Н легко сел, достал спички, зажег свечу. Среди подсвечников были и высокие шандалы, даже в человеческий рост. Н выбрал средний, укрепил на нем свечу, и установил шандал так, чтобы изображение было освещено мало-мальски равномерно. Затем отошел к противоположной стене, взглянул — и сразу увидел. Объективности ради надо признать, что увидел он лишь потому, что хотел увидеть; потому, что знал: оно здесь. Это был пейзаж, который он видел теперь каждый день, и который успел полюбить: холм и на нем — храм. Если не насиловать взгляд и смотреть как бы отстраненно, не глазами, а внутренним зрительным чувством (оккультисты и обыватели называют это третьим глазом), холм и храм проявлялись на картине из буйства красок, материализуясь из их блистающей пены, как некогда — в назидание всем художникам — такую же штуку проделала Афродита. Это был намек и на сотворение мира. Да мало ли что можно было там прочитать! Ведь известно, что каждый видит в картине только то, что есть в нем самом.
На следующей картине опять был храм; только выглядел он столь необычно, что Н не сразу его признал. В нем было что-то варварское… впрочем — нет, не так; не варварское, а первозданное. Словно он был сотворен самой природой. Свободно, как дыхание. Я уже где-то видел его… или представлял таким, подумал Н, и тут же вспомнил: ну конечно же! — паутинный чертеж на керамической плитке. Твой великий замысел, строитель. Что-то у тебя не сложилось, а может — тогда время еще не пришло и ты решил это передоверить мне?.. Все это было — как бы поделикатней выразиться — столь невероятно, столь чудовищно, что сходу не вмещалось в Н — и он выбросил это из головы, просто не стал об этом думать. Доживем — увидим. Он никогда не верил в свободу воли, а нынешние события, в которых он был марионеткой (но марионеткой в спектакле, поставленном Господом!), лишь подтверждали его смиренную правоту.
И только на третьей картине Н обнаружил то, что искал: две фигуры. Себя Н признал сразу, но вторым был не черный ангел, хотя и одетый в черное; возможно — монах. В его лице и фигуре было нечто необычное; что именно — Н понял не сразу. Ведь обе фигуры были зыбки, без отчетливых черт. На несколько мгновений они возникали из красочного тумана сгустками призрачной плоти — и тут же рассеивались, чтобы на следующем энергетическом импульсе уплотниться снова. Но Н знал, что если он почувствовал необычность, то поймет и ее суть. Он не насиловал себя, не пытался что-либо разглядеть, только прислушивался к своему чувству. И вдруг понял: монах слепой. И сразу все стало на места — и пустое лицо, и впечатление вывернутости наизнанку, раскрытости тела, которое — все целиком — как радар — и было глазами монаха.
Где же разгадка?
Дело предстояло рукотворное, поэтому и разгадку следовало искать в руках.

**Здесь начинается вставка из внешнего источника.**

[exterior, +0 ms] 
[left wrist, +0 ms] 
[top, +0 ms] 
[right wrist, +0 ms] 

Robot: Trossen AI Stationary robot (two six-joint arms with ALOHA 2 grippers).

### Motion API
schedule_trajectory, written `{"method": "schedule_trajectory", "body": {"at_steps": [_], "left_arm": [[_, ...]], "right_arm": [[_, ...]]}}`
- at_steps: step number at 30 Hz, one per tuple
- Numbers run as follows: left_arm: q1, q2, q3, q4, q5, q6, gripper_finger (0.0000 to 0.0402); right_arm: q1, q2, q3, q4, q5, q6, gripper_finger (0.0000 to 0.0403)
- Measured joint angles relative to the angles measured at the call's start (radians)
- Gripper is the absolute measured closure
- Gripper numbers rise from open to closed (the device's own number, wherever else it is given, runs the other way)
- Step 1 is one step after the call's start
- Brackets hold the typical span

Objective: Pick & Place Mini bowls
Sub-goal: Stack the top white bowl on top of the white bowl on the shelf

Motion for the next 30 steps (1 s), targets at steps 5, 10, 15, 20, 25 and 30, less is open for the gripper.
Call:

Монах правую руку положил на сердце. Это просто: он завершил свое дело (а может быть и путь) и отдает свою душу на суд Господа. Левой он указывает на старца. Зачем?.. Н дождался, пока импульс проявит изображение снова, и разглядел, что монах указывает не вообще, а конкретно на левую руку старца (то есть, на мою левую руку, — зачем-то уточнил Н), которую старец держит как-то странно: перед собой ладонью вперед. (В его правой руке был трудно различимый предмет — то ли макет храма, то ли табличка с его чертежом, — да это и не важно, что именно он держит: Н с первого же взгляда понял, что это символ принятой эстафеты.) Странное положение левой руки могло означать только одно. Н обошел стол. Вблизи образ исчез, но Н приметил место, где была ладонь, и смог разглядеть ее едва уловимую тень. Приложил свою ладонь. Ничего не произошло. Ах, да! — ведь это же зеркальное изображение, в нем все наоборот. Н приложил правую ладонь, поискал, чтобы пальцы совпали точно. Придавил. Мягко щелкнул замок — и открылась закамуфлированная живописью невысокая дверца.

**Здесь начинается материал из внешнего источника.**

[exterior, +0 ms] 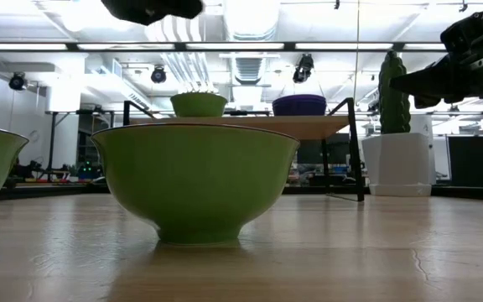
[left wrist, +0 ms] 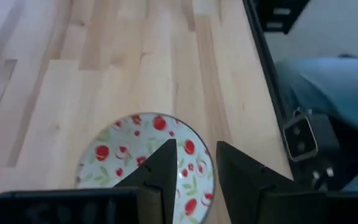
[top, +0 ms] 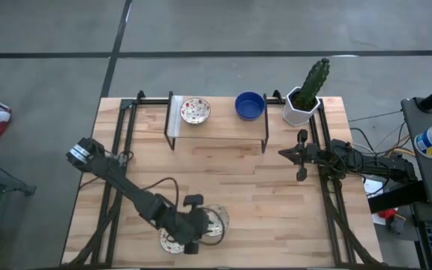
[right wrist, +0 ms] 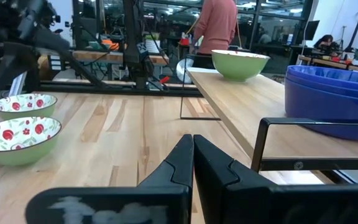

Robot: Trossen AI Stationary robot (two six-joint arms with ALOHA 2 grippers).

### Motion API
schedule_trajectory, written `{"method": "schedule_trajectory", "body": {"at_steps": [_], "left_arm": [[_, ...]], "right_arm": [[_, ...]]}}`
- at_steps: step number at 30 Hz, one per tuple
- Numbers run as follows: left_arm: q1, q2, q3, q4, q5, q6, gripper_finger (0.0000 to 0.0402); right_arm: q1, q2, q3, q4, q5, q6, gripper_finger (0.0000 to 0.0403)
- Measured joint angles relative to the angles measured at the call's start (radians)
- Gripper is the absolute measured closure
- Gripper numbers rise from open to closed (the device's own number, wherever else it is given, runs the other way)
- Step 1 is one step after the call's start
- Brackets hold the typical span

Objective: Pick & Place Mini bowls
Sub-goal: Stack the top white bowl on top of the white bowl on the shelf

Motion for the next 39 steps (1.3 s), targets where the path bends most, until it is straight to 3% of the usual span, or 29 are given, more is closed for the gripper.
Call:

Вот теперь действительно все.
Н взял свечу и, согнувшись, вошел в каморку; она, впрочем, оказалась достаточно высокой, чтобы выпрямиться, не опасаясь зашибить голову. В каморке стояли два допотопных сундучка, оббитых кожей и медью, на крашеном суриком табурете высилась стопа массивных книг; к ним была прислонена икона Богоматери в стандартном серебряном окладе. Икона не впечатляла художественными достоинствами, ее лак потемнел, местами она казалась черной. Но очевидно за нею водились какие-то особые достоинства, иначе она была бы не здесь, а рядом с иконами, созданными выдающимися российскими живописцами.